• Work task
Set down the data that follows, exactly and completely.

···

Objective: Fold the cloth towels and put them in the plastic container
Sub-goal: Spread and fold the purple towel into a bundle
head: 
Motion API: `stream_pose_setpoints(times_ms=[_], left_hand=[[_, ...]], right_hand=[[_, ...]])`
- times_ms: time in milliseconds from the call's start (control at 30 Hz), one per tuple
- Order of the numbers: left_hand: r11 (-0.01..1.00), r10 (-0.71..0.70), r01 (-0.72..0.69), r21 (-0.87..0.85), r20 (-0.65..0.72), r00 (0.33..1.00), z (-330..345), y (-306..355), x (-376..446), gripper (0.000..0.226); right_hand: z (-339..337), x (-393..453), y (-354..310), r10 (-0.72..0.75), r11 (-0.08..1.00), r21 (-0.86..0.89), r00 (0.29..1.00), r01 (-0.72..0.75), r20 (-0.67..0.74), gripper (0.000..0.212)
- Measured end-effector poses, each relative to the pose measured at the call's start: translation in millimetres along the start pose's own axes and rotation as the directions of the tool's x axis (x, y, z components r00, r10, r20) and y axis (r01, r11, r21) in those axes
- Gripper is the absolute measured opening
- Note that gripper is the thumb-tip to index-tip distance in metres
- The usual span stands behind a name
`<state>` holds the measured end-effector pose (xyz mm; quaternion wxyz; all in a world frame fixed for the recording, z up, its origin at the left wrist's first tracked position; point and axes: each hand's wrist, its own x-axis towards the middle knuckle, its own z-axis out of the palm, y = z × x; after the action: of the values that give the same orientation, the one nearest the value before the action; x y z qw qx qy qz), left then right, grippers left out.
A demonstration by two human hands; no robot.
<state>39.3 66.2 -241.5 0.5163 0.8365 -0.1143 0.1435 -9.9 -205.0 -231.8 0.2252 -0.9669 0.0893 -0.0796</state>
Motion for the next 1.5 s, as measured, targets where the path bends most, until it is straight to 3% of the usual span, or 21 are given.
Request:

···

• Exercise output
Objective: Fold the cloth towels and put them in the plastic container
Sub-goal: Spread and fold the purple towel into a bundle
head: 
Motion API: `stream_pose_setpoints(times_ms=[_], left_hand=[[_, ...]], right_hand=[[_, ...]])`
- times_ms: time in milliseconds from the call's start (control at 30 Hz), one per tuple
- Order of the numbers: left_hand: r11 (-0.01..1.00), r10 (-0.71..0.70), r01 (-0.72..0.69), r21 (-0.87..0.85), r20 (-0.65..0.72), r00 (0.33..1.00), z (-330..345), y (-306..355), x (-376..446), gripper (0.000..0.226); right_hand: z (-339..337), x (-393..453), y (-354..310), r10 (-0.72..0.75), r11 (-0.08..1.00), r21 (-0.86..0.89), r00 (0.29..1.00), r01 (-0.72..0.75), r20 (-0.67..0.74), gripper (0.000..0.212)
- Measured end-effector poses, each relative to the pose measured at the call's start: translation in millimetres along the start pose's own axes and rotation as the directions of the tool's x axis (x, y, z components r00, r10, r20) and y axis (r01, r11, r21) in those axes
- Gripper is the absolute measured opening
- Note that gripper is the thumb-tip to index-tip distance in metres
- The usual span stands behind a name
`<state>` holds the measured end-effector pose (xyz mm; quaternion wxyz; all in a world frame fixed for the recording, z up, its origin at the left wrist's first tracked position; point and axes: each hand's wrist, its own x-axis towards the middle knuckle, its own z-axis out of the palm, y = z × x; after the action: of the values that give the same orientation, the one nearest the value before the action; x y z qw qx qy qz), left then right, grippers left out.
A demonstration by two human hands; no robot.
<state>39.3 66.2 -241.5 0.5163 0.8365 -0.1143 0.1435 -9.9 -205.0 -231.8 0.2252 -0.9669 0.0893 -0.0796</state>
Motion for the next 1.5 s, as measured, targets where the path bends most, until it is straight to 3% of the usual span, or 21 are given.
Request:

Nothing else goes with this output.